Origami Studio enabled me to quickly and precisely prototype the extended range of early-stage concepts.
Each prototype was equipped with a new soft keyboard I developed specifically for Craft. It offered better-optimized performance compared to the standard iOS keyboard and the Origami text field stack. It supported both portrait and landscape orientations, and light and dark modes, across all iPhone devices.
Despite ergonomic superiority earlier described solutions underperformed. I reckon the calendar buttons were overshadowed by the dense layout of text-formatting controls. The mismatched action and running frequency contexts didn’t help either.
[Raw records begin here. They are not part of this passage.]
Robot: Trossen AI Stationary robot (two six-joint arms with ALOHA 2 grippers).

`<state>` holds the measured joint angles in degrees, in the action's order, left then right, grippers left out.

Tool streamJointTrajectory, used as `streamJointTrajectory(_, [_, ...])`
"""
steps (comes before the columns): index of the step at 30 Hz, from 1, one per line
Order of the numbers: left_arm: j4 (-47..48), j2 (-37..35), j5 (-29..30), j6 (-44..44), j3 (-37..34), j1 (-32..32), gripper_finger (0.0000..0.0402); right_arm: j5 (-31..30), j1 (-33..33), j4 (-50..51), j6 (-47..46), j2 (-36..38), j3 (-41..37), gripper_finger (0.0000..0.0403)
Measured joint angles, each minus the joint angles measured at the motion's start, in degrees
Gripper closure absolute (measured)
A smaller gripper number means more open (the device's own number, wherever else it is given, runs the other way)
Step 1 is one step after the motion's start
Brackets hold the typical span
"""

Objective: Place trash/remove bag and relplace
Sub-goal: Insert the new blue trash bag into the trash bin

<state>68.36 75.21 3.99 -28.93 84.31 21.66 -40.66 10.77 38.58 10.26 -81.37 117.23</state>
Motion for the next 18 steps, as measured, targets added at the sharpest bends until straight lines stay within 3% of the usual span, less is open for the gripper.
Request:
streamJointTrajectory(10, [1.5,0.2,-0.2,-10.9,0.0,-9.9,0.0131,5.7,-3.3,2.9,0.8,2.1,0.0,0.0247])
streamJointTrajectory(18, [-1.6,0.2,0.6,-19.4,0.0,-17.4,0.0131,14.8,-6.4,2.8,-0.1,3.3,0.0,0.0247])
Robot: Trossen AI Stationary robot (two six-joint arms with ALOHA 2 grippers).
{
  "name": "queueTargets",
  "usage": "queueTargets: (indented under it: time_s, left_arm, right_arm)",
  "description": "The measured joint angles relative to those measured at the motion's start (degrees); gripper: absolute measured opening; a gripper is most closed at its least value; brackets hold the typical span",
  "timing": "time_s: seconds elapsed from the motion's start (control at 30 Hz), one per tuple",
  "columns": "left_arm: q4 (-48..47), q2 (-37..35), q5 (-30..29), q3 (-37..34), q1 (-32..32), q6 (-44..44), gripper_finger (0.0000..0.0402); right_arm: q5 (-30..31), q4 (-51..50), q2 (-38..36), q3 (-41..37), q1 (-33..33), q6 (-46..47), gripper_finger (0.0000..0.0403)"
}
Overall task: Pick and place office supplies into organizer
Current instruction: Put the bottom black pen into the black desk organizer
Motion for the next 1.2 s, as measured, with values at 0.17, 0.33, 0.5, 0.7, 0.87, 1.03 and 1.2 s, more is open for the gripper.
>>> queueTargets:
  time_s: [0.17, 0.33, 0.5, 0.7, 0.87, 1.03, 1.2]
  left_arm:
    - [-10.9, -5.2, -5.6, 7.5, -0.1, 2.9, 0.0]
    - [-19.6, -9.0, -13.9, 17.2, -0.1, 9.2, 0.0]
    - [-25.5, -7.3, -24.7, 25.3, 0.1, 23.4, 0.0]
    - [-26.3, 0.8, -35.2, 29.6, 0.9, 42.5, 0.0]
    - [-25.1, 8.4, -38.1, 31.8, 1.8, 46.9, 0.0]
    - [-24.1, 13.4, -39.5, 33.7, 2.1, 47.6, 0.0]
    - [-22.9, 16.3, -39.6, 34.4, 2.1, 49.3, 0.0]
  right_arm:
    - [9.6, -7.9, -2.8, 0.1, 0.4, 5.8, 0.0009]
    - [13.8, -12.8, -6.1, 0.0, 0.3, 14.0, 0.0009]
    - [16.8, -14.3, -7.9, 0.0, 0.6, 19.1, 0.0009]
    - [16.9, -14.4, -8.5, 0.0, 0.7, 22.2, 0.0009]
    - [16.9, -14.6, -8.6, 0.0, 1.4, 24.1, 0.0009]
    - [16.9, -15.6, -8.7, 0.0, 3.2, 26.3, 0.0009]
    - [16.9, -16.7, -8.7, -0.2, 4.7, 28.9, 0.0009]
I found out that rearranging the navigation bar and moving the calendar button inside it was a great way to put the button in the spotlight. It did leave a chilly footprint on ergonomics, but ultimately, the functionality remained outstanding. It also helped to establish a clear reference to formatting a file rather than its content. Overall, this new solution felt both promising and sustainable.
Once I felt confident about the solution, I engineered a SwiftUI prototype. It empowered me to test the solution once more in a highly authentic environment, verify development platform constraints, and engineer SDK-limited aspects of the design—like a bespoke light pan gesture.
I invited 11 people to test the new design. As a result, 63% of participants completed the task of creating a calendar note using the newly introduced interaction path. To gain a more comprehensive understanding of the result, I calculated the confidence interval (at the 95% confidence level).
\[ CI = \hat{p} \pm z \cdot \sqrt{ \dfrac{ \hat{p}(1 - \hat{p}) }{n} } \]
Projected share of daily notes created using the newly introduced path: 35.2% - 92.0% (with 95% confidence)
While the lower-end 35.2% might not seem substantial, it’s important to stress that any non-zero result is a success in this context—given that the original interaction path remains available, and the calendar notes feature is being promoted in the in-doc navigation bar.